Banco De Gaia

Lord Browne recently complained that not enough private financing was going into the renewables sector, particularly offshore wind farms, and he called for greater government financing, and suggested this could come from some of the newly state-controlled banks.

I suggest the UK sets up a British development bank in order to finance our shift to a zero carbon economy.

At the moment, we have several development institutions which finance clean-tech and renewables projects, such as the EIB, EBRD and World Bank, though they mainly finance them in emerging market countries, or in certain countries ear-marked by the EU as big receivers of renewable subsidies (Spain and Germany).

The UK needs its own institution to drive development of the green economy here.  State-owned development banks have worked well in Asian economies, particularly for critical infrastructure projects which require long-term lending.

We could use the remains of RBS for the bank – RBS has proven experience in infrastructure financing projects.

The bank could also take on deposits, allowing individuals to invest in the transformation of the British economy, and to support the future environmental viability of the island.

Retail investment is a large, and yet mainly untapped, source of liquidity for the renewables industry.

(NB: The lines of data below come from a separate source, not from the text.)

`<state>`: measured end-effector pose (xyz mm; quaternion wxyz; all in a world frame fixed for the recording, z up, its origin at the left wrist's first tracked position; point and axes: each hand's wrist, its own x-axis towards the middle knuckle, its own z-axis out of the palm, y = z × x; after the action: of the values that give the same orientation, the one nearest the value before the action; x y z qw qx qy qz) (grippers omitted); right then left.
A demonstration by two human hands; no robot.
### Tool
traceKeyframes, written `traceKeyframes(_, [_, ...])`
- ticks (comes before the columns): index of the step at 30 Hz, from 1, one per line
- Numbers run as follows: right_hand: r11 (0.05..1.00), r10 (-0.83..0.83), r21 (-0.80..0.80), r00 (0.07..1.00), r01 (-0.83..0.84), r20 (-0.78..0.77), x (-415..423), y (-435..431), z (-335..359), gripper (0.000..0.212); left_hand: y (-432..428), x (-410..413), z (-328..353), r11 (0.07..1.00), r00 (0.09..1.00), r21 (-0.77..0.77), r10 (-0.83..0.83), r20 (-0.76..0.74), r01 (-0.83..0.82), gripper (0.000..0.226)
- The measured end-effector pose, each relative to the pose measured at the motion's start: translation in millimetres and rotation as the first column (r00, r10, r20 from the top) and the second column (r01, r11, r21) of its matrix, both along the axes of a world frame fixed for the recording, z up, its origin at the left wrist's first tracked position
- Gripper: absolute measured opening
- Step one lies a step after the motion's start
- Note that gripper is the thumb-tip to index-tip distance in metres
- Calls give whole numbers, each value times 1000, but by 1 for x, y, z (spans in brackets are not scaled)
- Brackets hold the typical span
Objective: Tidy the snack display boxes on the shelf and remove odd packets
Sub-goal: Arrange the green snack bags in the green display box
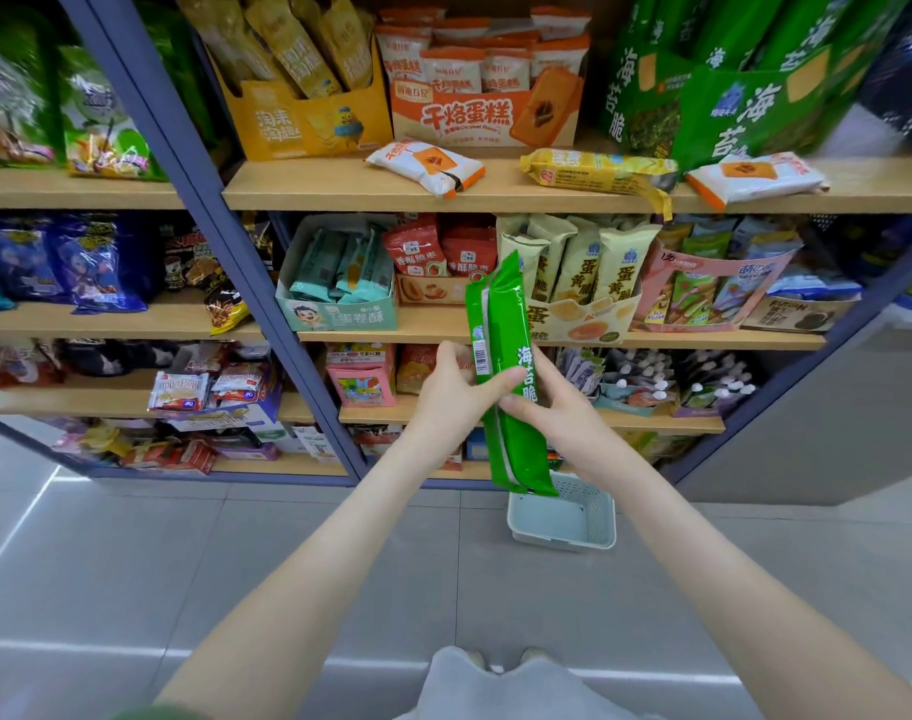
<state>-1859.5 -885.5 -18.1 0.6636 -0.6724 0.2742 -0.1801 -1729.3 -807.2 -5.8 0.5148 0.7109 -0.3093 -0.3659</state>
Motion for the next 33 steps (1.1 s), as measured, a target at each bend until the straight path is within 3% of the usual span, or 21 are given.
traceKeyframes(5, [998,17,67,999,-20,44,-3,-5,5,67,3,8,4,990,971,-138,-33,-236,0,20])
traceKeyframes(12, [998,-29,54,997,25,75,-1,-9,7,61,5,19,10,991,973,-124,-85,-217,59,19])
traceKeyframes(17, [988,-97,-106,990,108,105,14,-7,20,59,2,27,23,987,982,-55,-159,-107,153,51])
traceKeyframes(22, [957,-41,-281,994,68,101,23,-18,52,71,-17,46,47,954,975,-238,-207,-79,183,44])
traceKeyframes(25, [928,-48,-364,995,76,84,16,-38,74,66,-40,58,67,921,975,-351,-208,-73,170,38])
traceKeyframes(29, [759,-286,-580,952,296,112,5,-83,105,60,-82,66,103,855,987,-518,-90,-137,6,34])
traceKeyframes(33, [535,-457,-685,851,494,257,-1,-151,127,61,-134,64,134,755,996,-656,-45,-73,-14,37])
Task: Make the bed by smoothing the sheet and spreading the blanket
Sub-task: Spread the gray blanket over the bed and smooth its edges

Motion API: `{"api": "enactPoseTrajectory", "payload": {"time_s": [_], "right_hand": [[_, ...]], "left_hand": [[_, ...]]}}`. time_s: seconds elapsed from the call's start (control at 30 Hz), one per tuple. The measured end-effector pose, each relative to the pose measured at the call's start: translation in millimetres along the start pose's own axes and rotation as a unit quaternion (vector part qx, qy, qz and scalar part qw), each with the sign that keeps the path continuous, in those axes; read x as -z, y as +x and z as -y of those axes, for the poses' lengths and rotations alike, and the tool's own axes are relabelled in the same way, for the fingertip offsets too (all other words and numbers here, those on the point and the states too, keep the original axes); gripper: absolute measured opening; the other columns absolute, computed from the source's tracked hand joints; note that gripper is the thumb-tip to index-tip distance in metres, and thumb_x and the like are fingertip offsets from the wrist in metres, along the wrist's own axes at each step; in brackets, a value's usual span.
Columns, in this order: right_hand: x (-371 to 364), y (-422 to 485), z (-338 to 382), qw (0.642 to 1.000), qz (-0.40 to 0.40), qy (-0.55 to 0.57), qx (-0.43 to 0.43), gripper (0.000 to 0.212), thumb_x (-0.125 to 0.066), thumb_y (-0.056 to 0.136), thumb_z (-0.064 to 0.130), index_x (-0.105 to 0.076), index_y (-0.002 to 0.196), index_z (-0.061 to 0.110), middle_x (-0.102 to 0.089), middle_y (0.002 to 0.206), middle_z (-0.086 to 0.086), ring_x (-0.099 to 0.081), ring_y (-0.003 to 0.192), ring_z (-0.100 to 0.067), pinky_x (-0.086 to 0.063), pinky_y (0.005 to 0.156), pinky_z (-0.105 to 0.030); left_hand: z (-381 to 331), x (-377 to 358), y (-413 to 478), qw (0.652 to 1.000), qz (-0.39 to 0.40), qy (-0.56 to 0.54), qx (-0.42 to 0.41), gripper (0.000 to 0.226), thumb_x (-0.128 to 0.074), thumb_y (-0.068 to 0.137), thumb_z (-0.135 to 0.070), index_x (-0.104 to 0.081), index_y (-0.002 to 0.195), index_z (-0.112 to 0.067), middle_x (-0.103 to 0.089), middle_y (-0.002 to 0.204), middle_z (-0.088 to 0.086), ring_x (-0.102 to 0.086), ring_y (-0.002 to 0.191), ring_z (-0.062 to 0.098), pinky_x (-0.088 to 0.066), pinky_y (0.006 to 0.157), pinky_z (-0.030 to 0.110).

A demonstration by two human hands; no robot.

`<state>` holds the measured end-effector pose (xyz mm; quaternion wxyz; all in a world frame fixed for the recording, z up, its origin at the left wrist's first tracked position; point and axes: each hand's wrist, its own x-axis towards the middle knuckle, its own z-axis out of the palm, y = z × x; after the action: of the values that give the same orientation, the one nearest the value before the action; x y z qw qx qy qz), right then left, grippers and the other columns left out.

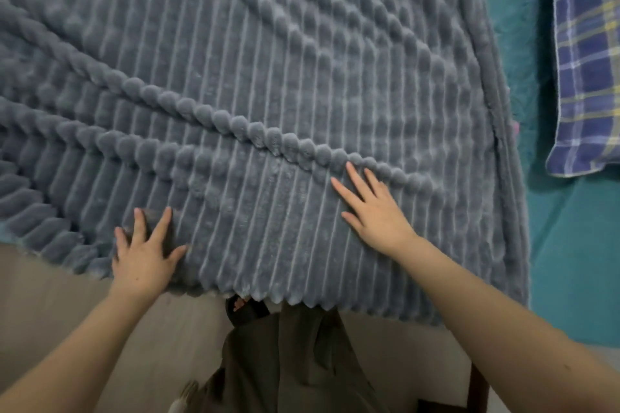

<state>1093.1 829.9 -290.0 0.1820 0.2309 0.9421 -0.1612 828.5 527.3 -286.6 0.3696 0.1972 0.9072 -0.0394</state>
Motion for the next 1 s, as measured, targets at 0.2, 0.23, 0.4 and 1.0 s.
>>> {"api": "enactPoseTrajectory", "payload": {"time_s": [0.2, 0.23, 0.4, 1.0], "right_hand": [[51, 93, 2, 0.954, -0.154, 0.169, -0.193, 0.047, -0.045, 0.099, 0.035, -0.037, 0.143, 0.021, -0.040, 0.131, -0.009, -0.059, 0.093, -0.035, -0.052, 0.077, -0.046], [60, 109, -8, 0.939, -0.161, 0.187, -0.241, 0.046, -0.048, 0.098, 0.034, -0.040, 0.141, 0.019, -0.038, 0.131, -0.010, -0.059, 0.094, -0.037, -0.052, 0.079, -0.046], [94, 163, -55, 0.945, -0.055, 0.176, -0.271, 0.057, -0.076, 0.079, 0.034, -0.049, 0.125, 0.012, -0.044, 0.128, -0.011, -0.054, 0.108, -0.031, -0.048, 0.087, -0.042], [110, 204, -4, 0.888, -0.122, 0.079, -0.435, 0.046, -0.051, 0.091, 0.009, -0.033, 0.133, 0.001, -0.029, 0.144, -0.020, -0.047, 0.120, -0.038, -0.044, 0.092, -0.049]], "left_hand": [[10, 5, 12, 0.997, 0.072, 0.008, 0.001, 0.090, -0.057, 0.090, -0.048, 0.013, 0.146, -0.047, 0.029, 0.156, -0.004, 0.007, 0.146, 0.042, -0.026, 0.115, 0.050], [9, 4, 12, 0.997, 0.070, 0.016, 0.001, 0.092, -0.058, 0.090, -0.047, 0.014, 0.146, -0.046, 0.031, 0.156, -0.003, 0.008, 0.145, 0.042, -0.029, 0.114, 0.049], [5, 0, 12, 0.999, 0.046, 0.027, -0.002, 0.093, -0.060, 0.090, -0.042, 0.012, 0.148, -0.042, 0.031, 0.155, 0.000, 0.005, 0.145, 0.044, -0.043, 0.104, 0.045], [4, 1, 5, 0.999, 0.022, 0.036, -0.027, 0.093, -0.054, 0.090, -0.051, 0.020, 0.146, -0.041, 0.031, 0.156, 0.002, 0.002, 0.146, 0.041, -0.042, 0.108, 0.040]]}}
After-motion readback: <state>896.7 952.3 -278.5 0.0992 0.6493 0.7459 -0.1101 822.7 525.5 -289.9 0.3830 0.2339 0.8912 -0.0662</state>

The bank could sell ‘eco-bonds’ , for example.

And it could provide government-subsidized mortgages for houses that pass energy efficiency and insulation tests.

Finally, it could provide financing and support to research centres in British universities to make them world-leaders in developing new technology for climate change mitigation and adaptation.

Attack of the killer zombies

There’s a great new piece by Nouriel Roubini, the economist nick-named Dr Doom for his early prediction of the extent of the losses in the US banking sector – he said $2 trillion a while back, which initially no one agreed with, though now even Goldman Sachs does.

Well, now he thinks losses may be as much as $3.6 trillion, half of them owed by US banks and half by overseas banks. However, the assets of the US banking system only amount to $1.4 trillion, so ‘the US banking system is effectively insolvent, most of the UK banking system looks insolvent too, and many other banks in continental Europe are also insolvent’.

They are what are sometimes called ‘zombie banks’ – banks that are insolvent, dead, finished, but kept in a state of living deadness by state support, when really the plug should be pulled.

Roubini, like everybody else, is a critic of the US Treasury’s new bank bail-out scheme, saying that if the government over-values toxic assets, it’s a rip off for tax-payers and an unfair bail-out of shareholders. However, if the government accurately values the toxic CDOs of banks like Citigroup, then the banks would be rendered insolvent.

He suggests the only way out might be a widescale nationalisation of the banking system, with banks cleaned up and then sold back into the private sector (to the Middle East probably. Consider this – the entire market capitalisation of the US commercial banking system is less than half the sovereign wealth fund of Abu Dhabi).

However, the ‘N Plan’, as he calls it, is ‘not yet politically feasible’ because many people still believe banks like JPMorgan and Wells Fargo are solvent. Roubini says that in the next 6-12 months, ‘the sharp rise in delinquencies and charge-off rates we are experiencing now on mortgages, commercial real estate and consumer credit’ mean that even these apparently stronger banks will also be rendered ‘near insolvent’.

Roubini concludes: ‘You can expect a similar path and an eventual government takeover of most financial institutions in other countries – such as the UK’.

Centrally planned economy, here we come.